Tuesday, November 9, 2010

Reflections

The other day, gentle readers, a wise friend sent me a birthday message wishing me a happy new year.  And your MatchGirl thinks that this is the passage of time that deserves reflection.  Resolutions? Perhaps.  I'm not so sure.  But reflection, most certainly.

Your MatchGirl had a wonderful birthday weekend.  I celebrated in Greenpoint and Williamsburg - with old friends and new and some who I was lucky enough to meet through this blog.  On Sunday, Boyfriend and I drove out to the Hamptons and took a walk along the Autumnal (his word) beach.

All in all, it was a good weekend.  There is nothing that I would have done differently.

As readers of this little page know, a lot has changed for your MatchGirl in the past 12 months.  I'm no longer unemployed.  I'm not so much single.  I've done things and met people in this past year that I could not have imagined on the eve of my 34th birthday.  And I could not feel more lucky for it.

Thank you, all, for this year.

Here's to the next.

Thursday, November 4, 2010

Space And Place

Ah, gentle readers, your MatchGirl has made a resolution to herself to spend more time writing in this little space.  I want to write to you more about what I hear about unemployment issues and underemployment; about health insurance (or your lack thereof); of boys and dating; of how it all somehow comes together and draws parallel lines in life.

I am in a space where I have been at my new job for about 7 months.  Long enough that I cannot call it my "new" job.  It's my job.  Though, after a year and a half sharing this unemployed world with you, it still feels like a new job.  It feels like a new life. 

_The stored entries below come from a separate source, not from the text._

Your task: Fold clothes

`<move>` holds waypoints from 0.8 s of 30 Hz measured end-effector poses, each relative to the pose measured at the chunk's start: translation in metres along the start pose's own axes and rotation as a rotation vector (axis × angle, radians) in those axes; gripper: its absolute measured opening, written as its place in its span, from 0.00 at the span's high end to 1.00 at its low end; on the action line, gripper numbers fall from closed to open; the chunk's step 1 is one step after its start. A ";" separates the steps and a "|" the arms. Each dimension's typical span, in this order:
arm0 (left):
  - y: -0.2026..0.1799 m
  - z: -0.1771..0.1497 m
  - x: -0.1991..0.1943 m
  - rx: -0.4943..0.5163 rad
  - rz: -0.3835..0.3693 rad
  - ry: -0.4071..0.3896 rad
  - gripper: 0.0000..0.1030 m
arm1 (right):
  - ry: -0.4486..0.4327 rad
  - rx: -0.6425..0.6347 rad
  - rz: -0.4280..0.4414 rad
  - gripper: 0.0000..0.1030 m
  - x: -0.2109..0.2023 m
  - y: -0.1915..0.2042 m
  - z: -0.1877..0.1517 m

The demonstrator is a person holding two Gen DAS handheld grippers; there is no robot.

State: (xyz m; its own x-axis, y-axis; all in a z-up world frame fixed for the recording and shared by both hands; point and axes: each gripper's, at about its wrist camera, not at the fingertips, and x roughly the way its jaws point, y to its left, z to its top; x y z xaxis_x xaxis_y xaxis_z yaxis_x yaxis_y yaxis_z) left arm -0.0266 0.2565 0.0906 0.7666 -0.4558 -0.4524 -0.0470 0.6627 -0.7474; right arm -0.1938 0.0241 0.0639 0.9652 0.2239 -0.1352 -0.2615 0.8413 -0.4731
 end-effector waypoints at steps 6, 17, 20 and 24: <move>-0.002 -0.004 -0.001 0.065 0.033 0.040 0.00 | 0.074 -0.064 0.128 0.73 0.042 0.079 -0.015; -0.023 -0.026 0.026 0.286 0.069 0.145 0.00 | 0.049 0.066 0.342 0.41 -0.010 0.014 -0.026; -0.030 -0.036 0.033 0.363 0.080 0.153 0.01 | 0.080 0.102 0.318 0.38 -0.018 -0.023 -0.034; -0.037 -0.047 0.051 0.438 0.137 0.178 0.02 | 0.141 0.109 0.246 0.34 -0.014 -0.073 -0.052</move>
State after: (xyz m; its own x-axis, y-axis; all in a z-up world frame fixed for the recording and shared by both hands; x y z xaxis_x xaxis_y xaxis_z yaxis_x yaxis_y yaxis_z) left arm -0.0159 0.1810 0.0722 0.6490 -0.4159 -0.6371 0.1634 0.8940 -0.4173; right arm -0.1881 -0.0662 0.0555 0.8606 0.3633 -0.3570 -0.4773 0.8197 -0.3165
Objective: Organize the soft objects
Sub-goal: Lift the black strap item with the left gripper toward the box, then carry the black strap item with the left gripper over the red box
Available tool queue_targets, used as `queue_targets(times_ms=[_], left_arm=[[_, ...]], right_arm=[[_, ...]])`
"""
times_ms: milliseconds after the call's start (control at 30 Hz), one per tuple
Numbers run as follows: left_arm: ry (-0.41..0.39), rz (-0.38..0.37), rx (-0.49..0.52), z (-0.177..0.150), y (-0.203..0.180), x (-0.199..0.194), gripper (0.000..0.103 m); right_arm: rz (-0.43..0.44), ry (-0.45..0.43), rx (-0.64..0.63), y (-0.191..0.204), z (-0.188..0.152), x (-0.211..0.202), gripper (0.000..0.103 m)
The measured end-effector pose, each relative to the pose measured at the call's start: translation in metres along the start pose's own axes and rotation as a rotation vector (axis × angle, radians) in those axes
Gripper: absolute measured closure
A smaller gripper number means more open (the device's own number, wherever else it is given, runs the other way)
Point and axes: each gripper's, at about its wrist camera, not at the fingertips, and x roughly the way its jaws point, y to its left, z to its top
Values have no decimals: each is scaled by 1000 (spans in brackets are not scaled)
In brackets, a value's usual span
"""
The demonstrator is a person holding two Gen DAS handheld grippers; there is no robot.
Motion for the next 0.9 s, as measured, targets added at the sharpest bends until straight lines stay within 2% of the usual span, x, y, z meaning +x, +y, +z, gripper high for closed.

And that, gentle readers, makes it harder for me to write for you here.  To focus my mind, even for an hour or two a day - and we all know there are not enough hours in the day, as is - on the struggles that are still happening every day for the unemployed and the underemployed, to the issues that I still care a great deal about, takes me to another place.

I have it pretty good, I think, in this work place that I'm in - frustrating though it may be some days.  I get to write on the company blog - and I get to write posts that I'm proud of.  I got to travel to Bogotá, Colombia.  I get to work with a whole bunch of cool people (located in a lot of different offices, all over the world).  But now I am at the place where I need to seriously figure out my next move in that world.  Or, more importantly, how to actually make it happen.

Dear readers, your MatchGirl, feels very lucky to be employed.  I feel in a good place to be plotting my future.  To wrap my head around where I can make things lead in my work life.  To be comfortable enough to relax and see where things will lead in my love life (and yes, there is, and it's a whole separate story). 

Over all, gentle ones, your MatchGirl feels like she is in a very good place.

I hope you are all on your way there, too.